Tuesday, February 02, 2010

Buoyancy or Why do ships float

This topic was initiated by DaBoss with an apparently simple question - If I weigh X now and lose 10 pounds if I strap a 10 pound barbell to myself and go swimming will it be the same as not losing the weight?

It seems that the principles of buoyancy were something that was either not taught or quickly glossed over and forgotten.

In an effort to explain I took a quick gander at Wikipedia and then turned away, the explanation is there, but well wrapped up in either mathematics or dense text so here's a simplified expanded version.

Water has weight, to keep matters simple a 1cm cube of water weighs 1g so a 10cm cube weights 1kg (10x10x10 1cm cubes). If I take a cube of metal that weighs 1.5kg and submerge it in water the amount of water it displaces (i.e. pushes away) would form a 10cm cube. As stated that amount of displaced water weighs 1kg, the metal cube weighs 1.5kg so it sinks.

If I try a similar 10cm cube weighing 0.5kg it displaces exactly the same amount of water weighing 1kg so it floats.

Finally a cube weighing 1kg displaces exactly the same weight in water so when released stays exactly where I left it.

So the 0.5kg cubes floats, but by how much? The answer is until the two weights balance and essentially cancel each other out. So if I place that cube halfway into the water the amount it displaces is half a 10cm cube and that weighs 0.5kg the same as my metal cube. So my 0.5kg cube will float along the half-way line

But all that assumes that the metal in the cubes is distributed evenly, what if the bottom half of my 0.5kg cube is empty and the top half full? Say the bottom half weighs 0.1kg and the top 0.4kg, if I drop in the 0.1kg side what happens?

Well now it gets slightly more complicated. In this simplified case there are two forces acting on the cube, the pressure of the water upwards and gravity (weight) acting downwards. If we place our lopsided cube into the water such that the centre of gravity both halves lie above each other than this appears as a single 0.5kg force downwards which in turn is countered by our 0.5kg of displaced water acting upwards so it'll sit there as before.

What happens if I start to rock it slightly? Instead of having one face of the cube pointing straight down let's say I tilt it so we have one edge pointing down. We're still displacing our 0.5kg of water, but now I have only half the 0.1kg and half of the 0.4kg halves in the water. So half of 0.1 plus half of 0.4 is 0.25kg. That's lighter than the water so our cube should rise. But we've changed the relative positions of the centres of gravity so they no longer lie directly above each other. Now we've the equivalent of a 0.4kg force and a 0.1kg force acting downwards. The displacement of the 0.1kg half is creating an upward force of 0.25kg as is the 0.4kg half. So the lighter half wants to rise and the heavier half wants to fall. So our cube topples and the heavier side ends up face down in the water and we appear to be back where we started with it floating along the halfway line.

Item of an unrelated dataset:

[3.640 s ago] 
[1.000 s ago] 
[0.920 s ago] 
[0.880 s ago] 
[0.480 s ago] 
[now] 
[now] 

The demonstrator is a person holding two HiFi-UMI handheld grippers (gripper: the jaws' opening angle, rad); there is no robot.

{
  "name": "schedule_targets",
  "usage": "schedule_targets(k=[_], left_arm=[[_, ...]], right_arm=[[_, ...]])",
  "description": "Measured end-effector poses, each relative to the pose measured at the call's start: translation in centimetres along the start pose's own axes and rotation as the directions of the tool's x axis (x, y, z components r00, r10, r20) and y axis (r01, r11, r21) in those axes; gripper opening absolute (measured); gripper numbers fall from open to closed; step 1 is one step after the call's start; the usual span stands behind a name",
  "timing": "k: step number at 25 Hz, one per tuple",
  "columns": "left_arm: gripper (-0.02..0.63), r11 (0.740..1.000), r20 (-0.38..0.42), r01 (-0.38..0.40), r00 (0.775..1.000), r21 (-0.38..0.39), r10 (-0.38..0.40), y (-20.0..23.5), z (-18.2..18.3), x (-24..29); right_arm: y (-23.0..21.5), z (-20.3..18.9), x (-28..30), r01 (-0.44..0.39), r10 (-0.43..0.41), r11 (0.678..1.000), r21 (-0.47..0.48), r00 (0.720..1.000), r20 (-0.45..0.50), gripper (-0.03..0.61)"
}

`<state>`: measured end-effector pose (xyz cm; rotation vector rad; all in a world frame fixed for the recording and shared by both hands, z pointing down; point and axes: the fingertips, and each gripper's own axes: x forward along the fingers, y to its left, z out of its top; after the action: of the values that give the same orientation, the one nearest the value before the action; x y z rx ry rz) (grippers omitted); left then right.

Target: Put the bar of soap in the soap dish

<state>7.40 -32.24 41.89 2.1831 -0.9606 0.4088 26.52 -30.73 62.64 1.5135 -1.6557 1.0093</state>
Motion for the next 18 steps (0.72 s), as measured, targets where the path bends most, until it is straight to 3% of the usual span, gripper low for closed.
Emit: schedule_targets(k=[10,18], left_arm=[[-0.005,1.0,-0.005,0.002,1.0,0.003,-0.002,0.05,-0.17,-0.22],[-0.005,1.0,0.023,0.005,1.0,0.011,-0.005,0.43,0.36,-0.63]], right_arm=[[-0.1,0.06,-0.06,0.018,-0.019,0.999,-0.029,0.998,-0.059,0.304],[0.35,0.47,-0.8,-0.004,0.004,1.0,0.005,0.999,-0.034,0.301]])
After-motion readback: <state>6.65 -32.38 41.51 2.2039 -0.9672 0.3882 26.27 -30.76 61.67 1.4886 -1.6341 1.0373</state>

But that's for solid cubes, why is it if I take the same amount of metal in our 1.5kg cube and flatten it out into a curve does it float? Well lets try it and see what happens. I'll take my 1.5kg cube and turn into into a hollow hemisphere with a radius of 10cm. Now when I start to drop my hemisphere into the water the amount of water displaced is equal to that of the metal shell and the amount of air our hemisphere contains up to the water level. Air is lighter than water and in this case I'll call it a negligible weight, that means I can ignore it and just use the metal's weight.

If it were a perfect sphere it would have a volume of four-thirds pi r cubed so as it's a hemisphere it's half that. That's roughly 2094 cubic centimetres and it still weighs 1.5kg. If I push it into the water to the point where it's almost submerged it's displacing a little over 2kg of water; it weighs 1.5kg so it floats.

Now if  I pushed it down further so water starts to fill our dish or started putting things into it then the weight increases; if it goes above 2kg then the dish will sink.

So this is why certain things sink, but will float if you simply change their shape.

So to answer DaBoss no it won't be the same strapping a 10 pound barbell to yourself because before you lost the weight it was distributed along most of your body (high volume) whereas a barbell would concentrate that weight into a small volume. However if the weight was somehow kept out of the water it would be closer to how it was before, but still not quite the same because of the imbalance.

2 comments:

Orphi said...

To summarise several pages of text: No, it wouldn't be the same. You'd have the same mass, but a different volume, and hence your bouyancy would not be the same.

Regardless, you should still lose 10 pounds, fatty.

(Oh, now he's going to ask about using a megaphone, isn't he?)

FlipC said...

I'm just surprised at how many people don't know this and how poorly Wikipedia tries to explain it (yes I could alter it, but pfft).

Reinforced Balcony a must for every critic; I knocked off Gloria's theatre last night. Lost only one projection level too so I was impressed with myself; hell I lost 7 just trying to get the last figment in Basic Braining the one floating around the log run - yeesh.